Growth outpaced value, and earnings growth and quality factors were in favor as markets were jittery in light of the global economy’s looming risks. As such, high-beta, cyclical sectors and factors struggled.
Emerging Markets: Oil Propels Shares Higher
The MSCI Emerging Markets Index rose 1.4%. Brazil (+12%) and Russia (+9%) were among the best performers due to climbing oil prices and improving economic conditions. China (+2%) continued to thrive despite trade tension with the United States and a slowdown for Chinese tech companies; China’s supply-side reforms are kicking in and economic growth in retail and home sales exceeded expectations, driving up returns for the Financials and Real Estate sectors.
Although India announced better-than-expected GDP growth of 7.2%, the country notably lagged (-7%) due to poor market sentiment surrounding asset-quality issues at large state-owned banks and relative valuations of Indian equities.
Supported by rising oil prices, Energy was the best performing sector; conversely, Consumer Discretionary fared worst, weighed down by India. Value and sentiment factors were in favor as the economic recovery story gained traction and momentum; however, quality factors also added value given that this is the mid-cycle of the recovery.

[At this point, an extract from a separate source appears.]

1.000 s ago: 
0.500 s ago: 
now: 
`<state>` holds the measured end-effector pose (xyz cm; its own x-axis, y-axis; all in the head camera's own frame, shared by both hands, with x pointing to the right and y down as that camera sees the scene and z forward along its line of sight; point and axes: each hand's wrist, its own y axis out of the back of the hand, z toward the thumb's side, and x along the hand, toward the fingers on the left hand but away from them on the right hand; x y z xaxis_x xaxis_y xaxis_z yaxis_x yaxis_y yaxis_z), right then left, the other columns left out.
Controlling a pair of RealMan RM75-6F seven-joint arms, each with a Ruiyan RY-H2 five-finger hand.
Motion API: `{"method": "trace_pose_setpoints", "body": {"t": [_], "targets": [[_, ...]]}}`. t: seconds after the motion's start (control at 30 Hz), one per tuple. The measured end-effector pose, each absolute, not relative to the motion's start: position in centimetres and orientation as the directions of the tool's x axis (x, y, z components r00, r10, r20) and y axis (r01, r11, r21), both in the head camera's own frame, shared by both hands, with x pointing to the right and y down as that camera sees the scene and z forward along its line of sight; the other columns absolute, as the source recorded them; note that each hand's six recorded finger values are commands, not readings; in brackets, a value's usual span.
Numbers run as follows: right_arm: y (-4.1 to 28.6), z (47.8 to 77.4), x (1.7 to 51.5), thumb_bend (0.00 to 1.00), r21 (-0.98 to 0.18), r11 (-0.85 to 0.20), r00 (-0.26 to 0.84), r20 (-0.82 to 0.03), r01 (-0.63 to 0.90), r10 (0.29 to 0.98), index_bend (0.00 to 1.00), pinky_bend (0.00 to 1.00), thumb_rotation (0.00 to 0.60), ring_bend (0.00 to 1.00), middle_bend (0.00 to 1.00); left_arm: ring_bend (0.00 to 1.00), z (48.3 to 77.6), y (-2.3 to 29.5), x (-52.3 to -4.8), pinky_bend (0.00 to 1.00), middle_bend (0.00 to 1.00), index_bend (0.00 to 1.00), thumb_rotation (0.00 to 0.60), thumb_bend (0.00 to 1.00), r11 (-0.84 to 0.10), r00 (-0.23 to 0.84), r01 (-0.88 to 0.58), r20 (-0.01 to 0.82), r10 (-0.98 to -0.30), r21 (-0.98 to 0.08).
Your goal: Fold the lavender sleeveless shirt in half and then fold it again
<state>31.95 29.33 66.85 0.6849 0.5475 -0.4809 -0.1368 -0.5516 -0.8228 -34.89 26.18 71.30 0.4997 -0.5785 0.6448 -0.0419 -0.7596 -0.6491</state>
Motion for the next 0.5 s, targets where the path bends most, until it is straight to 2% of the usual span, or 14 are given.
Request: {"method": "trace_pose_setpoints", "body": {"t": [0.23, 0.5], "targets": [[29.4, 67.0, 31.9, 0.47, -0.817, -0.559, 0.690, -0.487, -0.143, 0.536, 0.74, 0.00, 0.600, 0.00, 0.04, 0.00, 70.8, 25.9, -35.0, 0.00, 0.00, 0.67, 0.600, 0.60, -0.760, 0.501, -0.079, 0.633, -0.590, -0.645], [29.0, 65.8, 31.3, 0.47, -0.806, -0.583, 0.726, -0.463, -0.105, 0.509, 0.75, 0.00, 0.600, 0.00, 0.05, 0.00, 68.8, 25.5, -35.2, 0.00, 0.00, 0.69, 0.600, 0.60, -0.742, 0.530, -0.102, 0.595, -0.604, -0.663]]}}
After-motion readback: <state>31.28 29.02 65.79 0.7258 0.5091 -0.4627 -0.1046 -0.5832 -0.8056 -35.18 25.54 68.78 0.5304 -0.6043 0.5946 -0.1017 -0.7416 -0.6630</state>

Non-U.S. Small Cap: Growth in Favor This Quarter
Developed non-U.S. small cap outperformed large cap (MSCI World ex USA Small Cap: -0.5%) given the risk-on market environment spurred by synchronized global growth, although within emerging markets, small cap lagged large cap (MSCI Emerging Markets Small Cap: +0.2%).
Growth was favored in both developed and emerging market small cap, as growth-oriented sectors such as Health Care and Consumer Staples outperformed cyclical sectors.